» What to work on: Repeat every record exactly as given.

Records contained in a dataset
▶
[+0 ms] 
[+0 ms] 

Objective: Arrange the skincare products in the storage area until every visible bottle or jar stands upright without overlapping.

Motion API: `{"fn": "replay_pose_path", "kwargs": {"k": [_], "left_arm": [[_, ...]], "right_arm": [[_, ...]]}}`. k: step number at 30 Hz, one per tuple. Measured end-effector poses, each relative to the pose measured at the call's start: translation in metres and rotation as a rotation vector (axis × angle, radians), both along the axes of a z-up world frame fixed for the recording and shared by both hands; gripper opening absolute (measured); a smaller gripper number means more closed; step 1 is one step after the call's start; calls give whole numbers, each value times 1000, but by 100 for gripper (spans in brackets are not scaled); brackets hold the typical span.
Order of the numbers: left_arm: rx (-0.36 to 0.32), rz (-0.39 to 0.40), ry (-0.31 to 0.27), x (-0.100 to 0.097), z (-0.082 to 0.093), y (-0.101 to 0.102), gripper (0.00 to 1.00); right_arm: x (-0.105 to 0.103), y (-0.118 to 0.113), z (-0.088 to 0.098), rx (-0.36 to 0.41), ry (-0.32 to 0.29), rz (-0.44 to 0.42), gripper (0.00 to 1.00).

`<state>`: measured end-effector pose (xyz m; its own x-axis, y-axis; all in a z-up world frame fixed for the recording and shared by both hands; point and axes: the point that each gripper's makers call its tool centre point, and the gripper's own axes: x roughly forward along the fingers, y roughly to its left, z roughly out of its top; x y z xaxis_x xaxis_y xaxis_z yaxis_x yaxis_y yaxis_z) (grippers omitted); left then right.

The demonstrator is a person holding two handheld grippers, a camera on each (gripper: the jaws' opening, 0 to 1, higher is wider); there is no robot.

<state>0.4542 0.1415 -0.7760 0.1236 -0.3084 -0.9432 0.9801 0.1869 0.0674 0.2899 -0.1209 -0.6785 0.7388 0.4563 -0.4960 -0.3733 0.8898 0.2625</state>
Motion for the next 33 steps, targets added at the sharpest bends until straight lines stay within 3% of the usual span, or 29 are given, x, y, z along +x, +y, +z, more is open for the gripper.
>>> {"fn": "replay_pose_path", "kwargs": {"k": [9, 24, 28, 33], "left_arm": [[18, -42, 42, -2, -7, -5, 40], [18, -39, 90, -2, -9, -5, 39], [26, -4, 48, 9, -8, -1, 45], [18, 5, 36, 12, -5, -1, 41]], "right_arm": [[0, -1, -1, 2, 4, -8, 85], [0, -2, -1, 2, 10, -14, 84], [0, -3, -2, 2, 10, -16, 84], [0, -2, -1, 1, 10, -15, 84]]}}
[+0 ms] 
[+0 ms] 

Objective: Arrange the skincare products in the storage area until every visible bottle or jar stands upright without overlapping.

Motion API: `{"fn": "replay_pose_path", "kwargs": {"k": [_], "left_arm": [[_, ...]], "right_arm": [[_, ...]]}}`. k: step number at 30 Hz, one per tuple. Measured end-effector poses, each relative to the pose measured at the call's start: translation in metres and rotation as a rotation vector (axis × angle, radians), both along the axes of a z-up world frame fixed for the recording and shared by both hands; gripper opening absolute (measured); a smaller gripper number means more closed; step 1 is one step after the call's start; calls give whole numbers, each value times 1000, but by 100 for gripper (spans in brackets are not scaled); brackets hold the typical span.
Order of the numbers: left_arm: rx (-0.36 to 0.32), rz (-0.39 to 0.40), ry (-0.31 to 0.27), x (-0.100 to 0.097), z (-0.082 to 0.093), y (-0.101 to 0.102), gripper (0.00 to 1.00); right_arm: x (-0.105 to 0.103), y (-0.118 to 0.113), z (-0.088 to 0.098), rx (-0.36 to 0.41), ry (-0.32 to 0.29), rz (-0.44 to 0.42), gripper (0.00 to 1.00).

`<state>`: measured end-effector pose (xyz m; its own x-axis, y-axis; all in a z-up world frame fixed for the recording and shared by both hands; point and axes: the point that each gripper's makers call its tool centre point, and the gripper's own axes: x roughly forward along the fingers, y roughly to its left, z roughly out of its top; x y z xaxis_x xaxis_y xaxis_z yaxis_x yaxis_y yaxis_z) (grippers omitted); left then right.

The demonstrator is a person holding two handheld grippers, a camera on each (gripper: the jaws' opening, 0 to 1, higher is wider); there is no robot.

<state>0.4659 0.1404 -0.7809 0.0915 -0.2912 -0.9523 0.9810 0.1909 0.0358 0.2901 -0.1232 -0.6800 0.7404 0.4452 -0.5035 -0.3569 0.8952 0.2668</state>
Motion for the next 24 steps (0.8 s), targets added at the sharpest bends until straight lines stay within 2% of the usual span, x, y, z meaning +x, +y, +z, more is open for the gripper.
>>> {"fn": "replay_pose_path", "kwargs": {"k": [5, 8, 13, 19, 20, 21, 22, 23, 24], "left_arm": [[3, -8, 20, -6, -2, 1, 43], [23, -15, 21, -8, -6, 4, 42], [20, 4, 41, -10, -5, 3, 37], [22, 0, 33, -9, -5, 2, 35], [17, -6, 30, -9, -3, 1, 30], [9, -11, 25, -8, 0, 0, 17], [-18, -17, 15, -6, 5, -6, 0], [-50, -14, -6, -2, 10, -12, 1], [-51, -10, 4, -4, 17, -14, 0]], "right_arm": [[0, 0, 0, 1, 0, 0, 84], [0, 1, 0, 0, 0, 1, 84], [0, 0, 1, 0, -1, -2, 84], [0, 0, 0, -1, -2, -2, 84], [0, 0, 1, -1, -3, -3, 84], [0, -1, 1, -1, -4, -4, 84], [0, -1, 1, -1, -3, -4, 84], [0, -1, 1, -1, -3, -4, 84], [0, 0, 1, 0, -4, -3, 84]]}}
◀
» Task response:
[+0 ms] 
[+0 ms] 

Objective: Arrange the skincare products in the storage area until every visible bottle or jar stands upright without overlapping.

Motion API: `{"fn": "replay_pose_path", "kwargs": {"k": [_], "left_arm": [[_, ...]], "right_arm": [[_, ...]]}}`. k: step number at 30 Hz, one per tuple. Measured end-effector poses, each relative to the pose measured at the call's start: translation in metres and rotation as a rotation vector (axis × angle, radians), both along the axes of a z-up world frame fixed for the recording and shared by both hands; gripper opening absolute (measured); a smaller gripper number means more closed; step 1 is one step after the call's start; calls give whole numbers, each value times 1000, but by 100 for gripper (spans in brackets are not scaled); brackets hold the typical span.
Order of the numbers: left_arm: rx (-0.36 to 0.32), rz (-0.39 to 0.40), ry (-0.31 to 0.27), x (-0.100 to 0.097), z (-0.082 to 0.093), y (-0.101 to 0.102), gripper (0.00 to 1.00); right_arm: x (-0.105 to 0.103), y (-0.118 to 0.113), z (-0.088 to 0.098), rx (-0.36 to 0.41), ry (-0.32 to 0.29), rz (-0.44 to 0.42), gripper (0.00 to 1.00).

`<state>`: measured end-effector pose (xyz m; its own x-axis, y-axis; all in a z-up world frame fixed for the recording and shared by both hands; point and axes: the point that each gripper's makers call its tool centre point, and the gripper's own axes: x roughly forward along the fingers, y roughly to its left, z roughly out of its top; x y z xaxis_x xaxis_y xaxis_z yaxis_x yaxis_y yaxis_z) (grippers omitted); left then right.

The demonstrator is a person holding two handheld grippers, a camera on each (gripper: the jaws' opening, 0 to 1, higher is wider); there is no robot.

<state>0.4542 0.1415 -0.7760 0.1236 -0.3084 -0.9432 0.9801 0.1869 0.0674 0.2899 -0.1209 -0.6785 0.7388 0.4563 -0.4960 -0.3733 0.8898 0.2625</state>
Motion for the next 33 steps, targets added at the sharpest bends until straight lines stay within 3% of the usual span, or 29 are given, x, y, z along +x, +y, +z, more is open for the gripper.
>>> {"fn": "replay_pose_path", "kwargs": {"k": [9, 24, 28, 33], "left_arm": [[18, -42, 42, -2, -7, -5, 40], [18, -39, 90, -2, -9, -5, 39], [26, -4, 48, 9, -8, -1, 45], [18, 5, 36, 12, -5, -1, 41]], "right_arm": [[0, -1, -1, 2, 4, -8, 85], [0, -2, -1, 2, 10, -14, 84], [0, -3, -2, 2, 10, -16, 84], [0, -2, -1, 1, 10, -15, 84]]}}
[+0 ms] 
[+0 ms] 

Objective: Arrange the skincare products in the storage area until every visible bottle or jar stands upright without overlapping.

Motion API: `{"fn": "replay_pose_path", "kwargs": {"k": [_], "left_arm": [[_, ...]], "right_arm": [[_, ...]]}}`. k: step number at 30 Hz, one per tuple. Measured end-effector poses, each relative to the pose measured at the call's start: translation in metres and rotation as a rotation vector (axis × angle, radians), both along the axes of a z-up world frame fixed for the recording and shared by both hands; gripper opening absolute (measured); a smaller gripper number means more closed; step 1 is one step after the call's start; calls give whole numbers, each value times 1000, but by 100 for gripper (spans in brackets are not scaled); brackets hold the typical span.
Order of the numbers: left_arm: rx (-0.36 to 0.32), rz (-0.39 to 0.40), ry (-0.31 to 0.27), x (-0.100 to 0.097), z (-0.082 to 0.093), y (-0.101 to 0.102), gripper (0.00 to 1.00); right_arm: x (-0.105 to 0.103), y (-0.118 to 0.113), z (-0.088 to 0.098), rx (-0.36 to 0.41), ry (-0.32 to 0.29), rz (-0.44 to 0.42), gripper (0.00 to 1.00).

`<state>`: measured end-effector pose (xyz m; its own x-axis, y-axis; all in a z-up world frame fixed for the recording and shared by both hands; point and axes: the point that each gripper's makers call its tool centre point, and the gripper's own axes: x roughly forward along the fingers, y roughly to its left, z roughly out of its top; x y z xaxis_x xaxis_y xaxis_z yaxis_x yaxis_y yaxis_z) (grippers omitted); left then right.

The demonstrator is a person holding two handheld grippers, a camera on each (gripper: the jaws' opening, 0 to 1, higher is wider); there is no robot.

<state>0.4659 0.1404 -0.7809 0.0915 -0.2912 -0.9523 0.9810 0.1909 0.0358 0.2901 -0.1232 -0.6800 0.7404 0.4452 -0.5035 -0.3569 0.8952 0.2668</state>
Motion for the next 24 steps (0.8 s), targets added at the sharpest bends until straight lines stay within 2% of the usual span, x, y, z meaning +x, +y, +z, more is open for the gripper.
>>> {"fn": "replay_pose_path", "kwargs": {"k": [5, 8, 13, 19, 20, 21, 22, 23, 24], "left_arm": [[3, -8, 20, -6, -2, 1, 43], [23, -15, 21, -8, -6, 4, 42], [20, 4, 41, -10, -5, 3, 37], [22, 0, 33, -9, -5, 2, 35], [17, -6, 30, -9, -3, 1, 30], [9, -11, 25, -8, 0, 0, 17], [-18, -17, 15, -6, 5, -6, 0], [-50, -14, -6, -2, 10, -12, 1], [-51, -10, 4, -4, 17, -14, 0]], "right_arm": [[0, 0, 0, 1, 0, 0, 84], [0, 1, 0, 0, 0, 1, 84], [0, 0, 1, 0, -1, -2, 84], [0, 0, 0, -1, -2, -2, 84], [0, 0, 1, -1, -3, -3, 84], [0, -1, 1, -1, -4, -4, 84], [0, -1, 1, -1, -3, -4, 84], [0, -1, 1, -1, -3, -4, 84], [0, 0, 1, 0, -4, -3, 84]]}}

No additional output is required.